Le décret du 31 mars 1492, dont le texte avait été rédigé le 20 du même mois par un converti devenu l’inquisiteur général fray Tomas De Torquemada, déclarait que le judaïsme était « crime grave et détestable » qui nuisait a la société chrétienne, déclare nécessaire de supprimer, tout forme de judaïsme. Une fois le délai de 3 mois passé, la simple profession ou la pratique de la religion juive seraient punies par la mort.
Ce délais permettait, au juifs de faire un choix : soit accepter le baptême, soit prendre le chemin de l’exil ou mourir.
Nous pouvons conclure que le décret n’avait pas pour finalité l’expulsion des juifs mais bien l’éradication du judaïsme en Espagne, ce qui entraîne la disparition d’une culture vielle de presque 1500 ans dans la péninsule ibérique.
L’Espagne, à l’apogée de sa gloire, achève la reconquista, chasse les arabes de la péninsule, lance ses vaisseaux à la conquête de l’Amérique et expulse les juifs.
Certain d’entre eux, convertis de force par l’inquisition, vont continuer en secret leur religion.
Les espagnols les appelleront de façon méprisante MARRANOS et ce nom leur restera .
Avec le temps, il prendra même une résonance romantique à l’image de leur histoire faite de clandestinité, dans l’Europe de la renaissance, mais aussi dans le nouveau monde.
Le mot marrane (porc en espagnol) est un terme volontairement offensant, désignant en Espagne et au Portugal les juifs convertis et leurs descendants. A partir du 15ème siècle, Le marranisme, n’est pas la simple conversion forcée au christianisme suivie de l’observance dans la clandestinité des rites du judaïsme,
Sa caractéristique essentielle, c’est que ces rites ont été transmis de génération en génération ; c’est la observe l’historien Cecil Roth un phénomène unique.
Beaucoup d’entre eux conservèrent leurs rites dans la clandestinité jusqu'à nos jours.

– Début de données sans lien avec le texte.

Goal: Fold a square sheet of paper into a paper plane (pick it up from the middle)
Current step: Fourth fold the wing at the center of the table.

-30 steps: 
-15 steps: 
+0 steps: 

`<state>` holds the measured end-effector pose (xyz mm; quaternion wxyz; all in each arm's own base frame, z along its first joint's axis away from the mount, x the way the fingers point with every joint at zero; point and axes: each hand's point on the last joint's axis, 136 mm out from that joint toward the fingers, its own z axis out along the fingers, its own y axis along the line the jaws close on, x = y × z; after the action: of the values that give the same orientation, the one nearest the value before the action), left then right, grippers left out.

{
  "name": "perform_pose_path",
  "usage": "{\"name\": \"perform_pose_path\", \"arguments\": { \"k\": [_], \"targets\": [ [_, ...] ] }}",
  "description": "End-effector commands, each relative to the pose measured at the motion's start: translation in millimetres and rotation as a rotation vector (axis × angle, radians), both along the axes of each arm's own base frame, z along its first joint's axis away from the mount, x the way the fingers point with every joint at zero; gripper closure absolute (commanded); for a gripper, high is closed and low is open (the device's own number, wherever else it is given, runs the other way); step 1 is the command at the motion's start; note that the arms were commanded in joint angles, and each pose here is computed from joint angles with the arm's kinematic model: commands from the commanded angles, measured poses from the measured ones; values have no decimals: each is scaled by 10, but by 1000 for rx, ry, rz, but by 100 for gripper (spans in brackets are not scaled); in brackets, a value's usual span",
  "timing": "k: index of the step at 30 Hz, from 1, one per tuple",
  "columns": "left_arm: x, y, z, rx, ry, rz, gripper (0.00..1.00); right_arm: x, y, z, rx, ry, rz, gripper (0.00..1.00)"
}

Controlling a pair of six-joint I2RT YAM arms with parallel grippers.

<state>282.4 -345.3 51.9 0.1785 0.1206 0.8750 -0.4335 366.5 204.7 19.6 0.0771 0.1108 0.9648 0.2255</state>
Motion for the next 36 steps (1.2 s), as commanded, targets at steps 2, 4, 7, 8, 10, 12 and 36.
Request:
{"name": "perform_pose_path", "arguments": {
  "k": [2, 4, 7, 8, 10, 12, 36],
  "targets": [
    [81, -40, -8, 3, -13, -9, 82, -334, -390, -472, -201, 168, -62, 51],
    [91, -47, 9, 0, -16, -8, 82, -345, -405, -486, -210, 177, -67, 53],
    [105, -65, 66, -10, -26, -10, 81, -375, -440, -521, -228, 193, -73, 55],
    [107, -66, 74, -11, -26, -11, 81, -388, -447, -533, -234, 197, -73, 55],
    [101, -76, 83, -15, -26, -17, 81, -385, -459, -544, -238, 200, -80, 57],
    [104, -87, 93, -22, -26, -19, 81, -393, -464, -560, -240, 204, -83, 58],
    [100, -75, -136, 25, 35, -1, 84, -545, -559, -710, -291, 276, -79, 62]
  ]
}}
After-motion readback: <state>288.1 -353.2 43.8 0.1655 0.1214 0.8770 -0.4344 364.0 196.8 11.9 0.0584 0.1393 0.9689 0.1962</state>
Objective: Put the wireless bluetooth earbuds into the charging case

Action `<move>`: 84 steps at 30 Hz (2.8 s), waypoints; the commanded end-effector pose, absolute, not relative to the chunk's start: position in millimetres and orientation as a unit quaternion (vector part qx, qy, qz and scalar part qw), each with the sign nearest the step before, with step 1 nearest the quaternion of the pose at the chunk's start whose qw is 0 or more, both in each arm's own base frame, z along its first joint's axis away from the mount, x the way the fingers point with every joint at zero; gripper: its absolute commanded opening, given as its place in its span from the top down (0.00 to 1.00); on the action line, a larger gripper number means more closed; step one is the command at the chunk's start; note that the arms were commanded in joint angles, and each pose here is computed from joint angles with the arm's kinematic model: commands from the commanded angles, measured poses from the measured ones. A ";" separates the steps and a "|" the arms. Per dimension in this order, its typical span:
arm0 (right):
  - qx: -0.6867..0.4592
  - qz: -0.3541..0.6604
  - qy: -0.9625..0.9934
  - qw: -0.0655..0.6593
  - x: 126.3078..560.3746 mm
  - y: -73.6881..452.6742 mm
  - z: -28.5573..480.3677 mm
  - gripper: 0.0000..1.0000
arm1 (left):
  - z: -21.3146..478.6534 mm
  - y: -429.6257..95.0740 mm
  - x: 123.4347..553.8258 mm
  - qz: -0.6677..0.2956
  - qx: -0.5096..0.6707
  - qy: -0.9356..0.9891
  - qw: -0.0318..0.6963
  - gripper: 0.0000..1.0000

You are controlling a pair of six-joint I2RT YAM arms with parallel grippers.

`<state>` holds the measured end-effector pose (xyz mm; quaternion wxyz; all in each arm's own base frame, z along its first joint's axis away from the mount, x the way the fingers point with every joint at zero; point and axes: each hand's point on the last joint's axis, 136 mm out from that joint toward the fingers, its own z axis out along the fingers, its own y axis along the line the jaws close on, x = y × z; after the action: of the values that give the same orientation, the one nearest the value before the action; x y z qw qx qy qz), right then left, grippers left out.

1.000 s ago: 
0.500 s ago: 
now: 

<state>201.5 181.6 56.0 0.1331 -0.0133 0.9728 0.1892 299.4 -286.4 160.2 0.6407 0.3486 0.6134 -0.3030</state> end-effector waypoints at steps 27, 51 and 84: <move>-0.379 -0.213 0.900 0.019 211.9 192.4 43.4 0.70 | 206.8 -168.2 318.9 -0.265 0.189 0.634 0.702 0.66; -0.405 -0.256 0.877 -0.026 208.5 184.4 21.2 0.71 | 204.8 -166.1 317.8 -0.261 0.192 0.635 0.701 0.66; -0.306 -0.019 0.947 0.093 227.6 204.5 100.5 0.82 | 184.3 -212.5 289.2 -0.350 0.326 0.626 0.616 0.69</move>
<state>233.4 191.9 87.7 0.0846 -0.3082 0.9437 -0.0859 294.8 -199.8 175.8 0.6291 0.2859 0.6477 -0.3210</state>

Privés de rabbinat, leur calendrier s’est christianise, sans contact depuis des siècles avec le reste de la communauté, certain jusqu'à il y a peu, ignoraient leur origine juive, et leurs pratiques religieuses étaient mêlées d’éléments juifs et chrétiens.
Ce fut le cas des communautés de Belmonte, un village situe au nord de Castelo Branco (Portugal) et d’autres villages dans la péninsule ibérique, découverts en 1917, ou bien encore ces marranes du nord-est du Brésil qui sortirent de l’ombre dans le courant des années 1980.
Pour terminer ce travail je ferai la remarque suivante : dans les livres d’histoires, la date de 1492 représente la découverte de l’Amérique, mais, nous ne devons pas oublier quelle représente aussi extermination et l’expulsion des juifs ibériques
C’est l’oubli des vivants qui fait mourir les morts.